Дегрон

Дегрон (англ. Degron) — часть молекулы белка, которая регулирует скорость его разрушения (протеолиза). Известные на данный момент дегроны представляют собой короткие аминокислотные последовательности, структурные мотивы или экспонированные из белковой глобулы аминокислотные остатки (часто остатки лизина или аргинина), располагающиеся в любом участке аминокислотной цепочки. Некоторые белки содержат несколько дегронов. Дегроны выявлены у белков разнообразных организмов, начиная от N-концевых дегронов дрожжей и кончая последовательностью PEST в орнитиндекарбоксилазе мыши. Дегроны также были выявлены в белках прокариот.

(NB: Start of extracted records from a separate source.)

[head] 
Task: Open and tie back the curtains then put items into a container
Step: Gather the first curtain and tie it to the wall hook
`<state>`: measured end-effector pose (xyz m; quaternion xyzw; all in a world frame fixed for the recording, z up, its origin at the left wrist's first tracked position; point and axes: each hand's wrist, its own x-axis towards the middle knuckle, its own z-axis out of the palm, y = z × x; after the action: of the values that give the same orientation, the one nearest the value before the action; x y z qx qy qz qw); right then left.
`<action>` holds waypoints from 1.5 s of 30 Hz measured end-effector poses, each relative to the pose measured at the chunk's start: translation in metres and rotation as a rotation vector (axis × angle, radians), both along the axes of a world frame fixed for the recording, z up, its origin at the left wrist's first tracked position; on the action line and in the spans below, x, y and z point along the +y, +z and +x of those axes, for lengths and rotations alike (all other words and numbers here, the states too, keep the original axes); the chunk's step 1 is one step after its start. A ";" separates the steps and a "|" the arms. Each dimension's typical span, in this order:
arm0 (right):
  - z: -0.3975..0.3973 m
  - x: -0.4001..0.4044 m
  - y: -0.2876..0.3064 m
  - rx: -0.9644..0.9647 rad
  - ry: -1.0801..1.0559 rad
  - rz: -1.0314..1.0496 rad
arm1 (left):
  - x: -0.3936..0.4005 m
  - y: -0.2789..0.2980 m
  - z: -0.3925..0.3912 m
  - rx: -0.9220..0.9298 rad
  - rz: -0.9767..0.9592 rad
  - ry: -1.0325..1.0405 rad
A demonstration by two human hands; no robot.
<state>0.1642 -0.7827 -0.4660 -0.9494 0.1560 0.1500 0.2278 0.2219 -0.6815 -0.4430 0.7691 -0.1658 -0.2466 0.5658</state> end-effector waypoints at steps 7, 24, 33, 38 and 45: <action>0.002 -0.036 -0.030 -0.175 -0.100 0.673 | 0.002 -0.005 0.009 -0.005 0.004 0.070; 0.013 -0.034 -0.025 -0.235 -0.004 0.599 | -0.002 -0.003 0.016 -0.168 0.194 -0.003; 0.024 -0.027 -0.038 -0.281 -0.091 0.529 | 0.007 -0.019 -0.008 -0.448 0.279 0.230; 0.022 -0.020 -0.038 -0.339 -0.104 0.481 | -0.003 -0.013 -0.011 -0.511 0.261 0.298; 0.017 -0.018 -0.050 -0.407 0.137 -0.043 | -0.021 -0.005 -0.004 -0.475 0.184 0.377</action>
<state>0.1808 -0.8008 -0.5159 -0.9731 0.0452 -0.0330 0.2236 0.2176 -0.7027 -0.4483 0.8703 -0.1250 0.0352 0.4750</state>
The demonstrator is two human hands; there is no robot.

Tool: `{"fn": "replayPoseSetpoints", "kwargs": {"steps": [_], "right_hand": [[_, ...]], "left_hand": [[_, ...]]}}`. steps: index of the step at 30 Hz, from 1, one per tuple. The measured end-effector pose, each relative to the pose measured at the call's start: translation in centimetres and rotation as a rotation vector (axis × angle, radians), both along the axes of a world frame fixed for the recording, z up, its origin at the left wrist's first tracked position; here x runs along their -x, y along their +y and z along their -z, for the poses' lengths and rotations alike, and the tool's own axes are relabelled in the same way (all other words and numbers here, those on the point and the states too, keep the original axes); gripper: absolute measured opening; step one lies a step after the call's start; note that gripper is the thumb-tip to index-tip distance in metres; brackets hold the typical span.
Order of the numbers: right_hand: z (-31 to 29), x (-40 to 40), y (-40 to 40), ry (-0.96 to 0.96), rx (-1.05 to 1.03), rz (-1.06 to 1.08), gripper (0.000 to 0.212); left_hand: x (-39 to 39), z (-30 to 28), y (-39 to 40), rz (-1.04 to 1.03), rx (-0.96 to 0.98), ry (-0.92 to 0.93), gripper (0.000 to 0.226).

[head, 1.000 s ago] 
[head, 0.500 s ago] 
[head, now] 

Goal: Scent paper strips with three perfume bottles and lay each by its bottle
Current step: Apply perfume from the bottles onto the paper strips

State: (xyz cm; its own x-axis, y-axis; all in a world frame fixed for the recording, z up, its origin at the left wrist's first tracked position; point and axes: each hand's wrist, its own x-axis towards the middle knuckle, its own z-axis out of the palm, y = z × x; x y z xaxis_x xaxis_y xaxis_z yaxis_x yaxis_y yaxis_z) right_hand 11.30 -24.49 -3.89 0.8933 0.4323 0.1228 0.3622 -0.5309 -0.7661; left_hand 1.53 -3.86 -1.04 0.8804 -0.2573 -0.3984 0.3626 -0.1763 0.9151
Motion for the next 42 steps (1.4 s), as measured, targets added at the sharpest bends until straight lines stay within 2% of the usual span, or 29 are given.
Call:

Известные дегроны подразделяют на несколько групп, но даже дегроны одной группы очень вариабельны, хотя все они так или иначе влияют на деградацию белка. Для работы некоторых дегронов (убиквитин-зависимых) необходимо, чтобы белок был мечен убиквитином, другие (убиквитин-независимые) работают независимо от мечения белка убиквитином.

Типы

Для функционирования убиквитин-зависимых дегронов необходимо полиубиквитинирование белка, которое направляет его на разрушение в протеасомы. В некоторых случаях дегрон сам по себе служит сайтом полиубиквитинирования, как в случая белка β-катенина. Так как детальный механизм участия дегрона в полиубиквитинировании известен далеко не всегда, дегроны признаются убиквитин-зависимыми, если при их удалении из белка уровень его убиквитинирования снижается, а при добавлении к белку уровень убиквитинирования, напротив, повышается.

Функционирование убиквитин-независимых дегронов, напротив, не сопровождается полиубиквитинированием содержащих их белков. Например, дегрон IκBα (белка, участвующего в работе иммунной системы) не задействован в убиквитинировании, поскольку сшивка этого дегрона с зелёным флуоресцентным белком (GFP) не повышало уровень убиквитинирования последнего. Однако детальный механизм того, как именно дегрон задействован в разрушении белка, в большинстве случаев неизвестен.

Идентификация

Существует три подхода, позволяющие идентифицировать дегрон в белке. В первом методе последовательность, являющаяся вероятным дегроном, пришивается к стабильному белку (например, GFP), и далее сравнивается стабильность исходного белка и белка с пришитым вероятным дегроном. Если пришитая последовательность действительно является дегроном, число молекул белка, к которому она пришита, будет со временем снижаться гораздо быстрее, чем в случае исходного белка. Кроме того, из белка можно удалить последовательность, которая, вероятно, является дегроном, и сравнить стабильность белка с делецией с исходным белком. Если удалённая последовательность является дегроном, белковые молекулы, лишённые её, окажутся стабильнее исходного белка.

Третий подход используется для установления зависимости дегрона от убиквитинирования, когда с помощью описанных выше приёмов дегронная природа последовательности уже была подтверждена. В этом подходе сравнивается степень убиквитинирования исходного белка и мутантной формы, лишённой дегрона.